Variance is a statistical measure that quantifies the dispersion or spread of a set of data points. It provides a numerical value that indicates how much the data points in a dataset differ from the mean (average) of the dataset.
Mathematically, the variance of a dataset X with n data points is calculated using the formula:
\(\text{Variance}(X) = \frac{1}{n} \sum_{i=1}^{n} (x_i – \bar{x})^2\)
Where:
- \(x_i\) represents each individual data point in the dataset.
- \(\bar{x}\) represents the mean (average) of the dataset.
- n is the total number of data points in the dataset.
In simpler terms, variance measures how much each data point in the dataset differs from the mean of the dataset, squared. Then it averages these squared differences.
A larger variance indicates that the data points are more spread out from the mean, while a smaller variance indicates that the data points are closer to the mean. The square root of the variance is known as the standard deviation, which is another common measure of dispersion.
How to Calculate Variance
Calculating the variance of a dataset involves several steps. Here’s a step-by-step guide on how to calculate variance:
1.Compute the Mean (Average):
Calculate the mean (average) of the dataset by summing up all the values and dividing by the total number of values (data points).
\(\text{Mean} (\bar{x}) = \frac{\sum_{i=1}^{n} x_i}{n}\)
2. Calculate the Squared Differences:
For each data point x_i, subtract the mean \bar{x} and square the result.

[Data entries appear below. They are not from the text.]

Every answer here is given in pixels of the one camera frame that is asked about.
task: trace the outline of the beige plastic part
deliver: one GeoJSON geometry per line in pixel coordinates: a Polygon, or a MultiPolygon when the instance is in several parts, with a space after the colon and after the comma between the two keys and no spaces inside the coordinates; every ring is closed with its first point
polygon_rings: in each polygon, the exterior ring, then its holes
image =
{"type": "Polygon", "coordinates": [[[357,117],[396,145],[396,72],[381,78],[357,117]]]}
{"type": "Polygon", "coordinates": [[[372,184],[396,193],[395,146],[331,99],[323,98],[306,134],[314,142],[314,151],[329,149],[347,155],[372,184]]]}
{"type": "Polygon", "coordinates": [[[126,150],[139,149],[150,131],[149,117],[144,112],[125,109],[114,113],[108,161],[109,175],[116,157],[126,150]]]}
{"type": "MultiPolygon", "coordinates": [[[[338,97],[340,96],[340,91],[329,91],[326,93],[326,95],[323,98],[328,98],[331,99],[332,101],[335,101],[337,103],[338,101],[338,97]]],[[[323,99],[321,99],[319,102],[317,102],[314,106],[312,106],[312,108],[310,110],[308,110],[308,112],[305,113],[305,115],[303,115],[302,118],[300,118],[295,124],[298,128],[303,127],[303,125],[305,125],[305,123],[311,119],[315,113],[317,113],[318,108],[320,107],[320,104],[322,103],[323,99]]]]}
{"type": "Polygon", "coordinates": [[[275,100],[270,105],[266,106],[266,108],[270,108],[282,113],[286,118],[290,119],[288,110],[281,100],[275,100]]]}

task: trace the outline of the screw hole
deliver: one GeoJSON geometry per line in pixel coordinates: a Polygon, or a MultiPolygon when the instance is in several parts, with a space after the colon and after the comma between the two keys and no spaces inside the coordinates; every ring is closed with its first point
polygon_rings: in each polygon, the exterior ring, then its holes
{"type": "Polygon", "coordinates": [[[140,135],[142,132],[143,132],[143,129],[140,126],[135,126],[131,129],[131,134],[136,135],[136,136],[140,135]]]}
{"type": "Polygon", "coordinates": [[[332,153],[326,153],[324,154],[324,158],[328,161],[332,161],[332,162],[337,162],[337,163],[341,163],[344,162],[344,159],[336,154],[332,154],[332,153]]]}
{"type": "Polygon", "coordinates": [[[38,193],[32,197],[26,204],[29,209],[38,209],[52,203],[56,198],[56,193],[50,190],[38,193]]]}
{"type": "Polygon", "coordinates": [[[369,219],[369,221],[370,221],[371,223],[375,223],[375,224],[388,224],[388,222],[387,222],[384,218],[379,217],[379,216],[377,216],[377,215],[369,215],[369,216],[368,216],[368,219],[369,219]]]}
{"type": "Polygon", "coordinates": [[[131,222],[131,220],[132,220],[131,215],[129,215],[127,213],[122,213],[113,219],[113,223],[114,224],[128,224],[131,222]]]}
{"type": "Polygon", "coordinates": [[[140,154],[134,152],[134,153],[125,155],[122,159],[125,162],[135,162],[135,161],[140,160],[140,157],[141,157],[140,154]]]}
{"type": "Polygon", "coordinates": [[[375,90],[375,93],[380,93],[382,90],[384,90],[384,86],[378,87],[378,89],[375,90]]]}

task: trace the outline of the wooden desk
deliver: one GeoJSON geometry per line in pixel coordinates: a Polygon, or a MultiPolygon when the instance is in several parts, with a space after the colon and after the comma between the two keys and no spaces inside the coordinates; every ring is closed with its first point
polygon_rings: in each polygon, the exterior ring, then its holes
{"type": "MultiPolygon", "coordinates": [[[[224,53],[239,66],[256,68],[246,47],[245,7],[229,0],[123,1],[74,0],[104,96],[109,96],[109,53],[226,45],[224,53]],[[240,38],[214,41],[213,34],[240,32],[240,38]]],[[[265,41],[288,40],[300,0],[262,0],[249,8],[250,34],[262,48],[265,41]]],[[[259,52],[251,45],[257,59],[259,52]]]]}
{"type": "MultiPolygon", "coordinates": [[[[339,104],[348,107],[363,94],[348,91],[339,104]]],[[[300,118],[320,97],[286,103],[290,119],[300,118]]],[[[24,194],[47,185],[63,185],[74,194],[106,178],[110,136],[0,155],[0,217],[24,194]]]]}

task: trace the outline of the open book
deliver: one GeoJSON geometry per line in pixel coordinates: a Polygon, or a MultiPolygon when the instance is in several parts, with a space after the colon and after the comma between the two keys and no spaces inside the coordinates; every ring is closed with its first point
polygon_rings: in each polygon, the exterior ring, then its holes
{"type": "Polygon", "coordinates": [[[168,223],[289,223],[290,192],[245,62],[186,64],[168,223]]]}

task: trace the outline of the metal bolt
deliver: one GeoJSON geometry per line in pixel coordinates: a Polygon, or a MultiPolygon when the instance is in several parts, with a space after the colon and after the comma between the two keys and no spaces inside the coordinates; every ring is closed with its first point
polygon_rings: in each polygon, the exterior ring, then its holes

This step computes the squared differences from the mean for each data point.
\((x_i – \bar{x})^2\)
3. Sum the Squared Differences:
Sum up all the squared differences calculated in the previous step.
\(\sum_{i=1}^{n} (x_i – \bar{x})^2\)
4. Divide by the Number of Data Points:
Divide the sum of squared differences by the total number of data points (denoted by n).
\(\text{Variance}(X) = \frac{1}{n} \sum_{i=1}^{n} (x_i – \bar{x})^2\)
This gives you the variance of the dataset.
Example of Variance
Suppose we have a dataset: X = \(\{3, 5, 7, 9, 11\}\)
Compute the Mean: \(\bar{x}\) = \(\frac{3 + 5 + 7 + 9 + 11}{5} = \frac{35}{5} = 7\)
Calculate the Squared Differences: For each data point:
\((3 – 7)^2 = 16\)
\((5 – 7)^2 = 4\)
\((7 – 7)^2 = 0\)
\((9 – 7)^2 = 4\)
\((11 – 7)^2 = 16\)
Sum the Squared Differences: 16 + 4 + 0 + 4 + 16 = 40
Divide by the Number of Data Points: Since there are 5 data points: \(\text{Variance}(X) = \frac{40}{5} = 8\)
So, the variance of the dataset X is 8.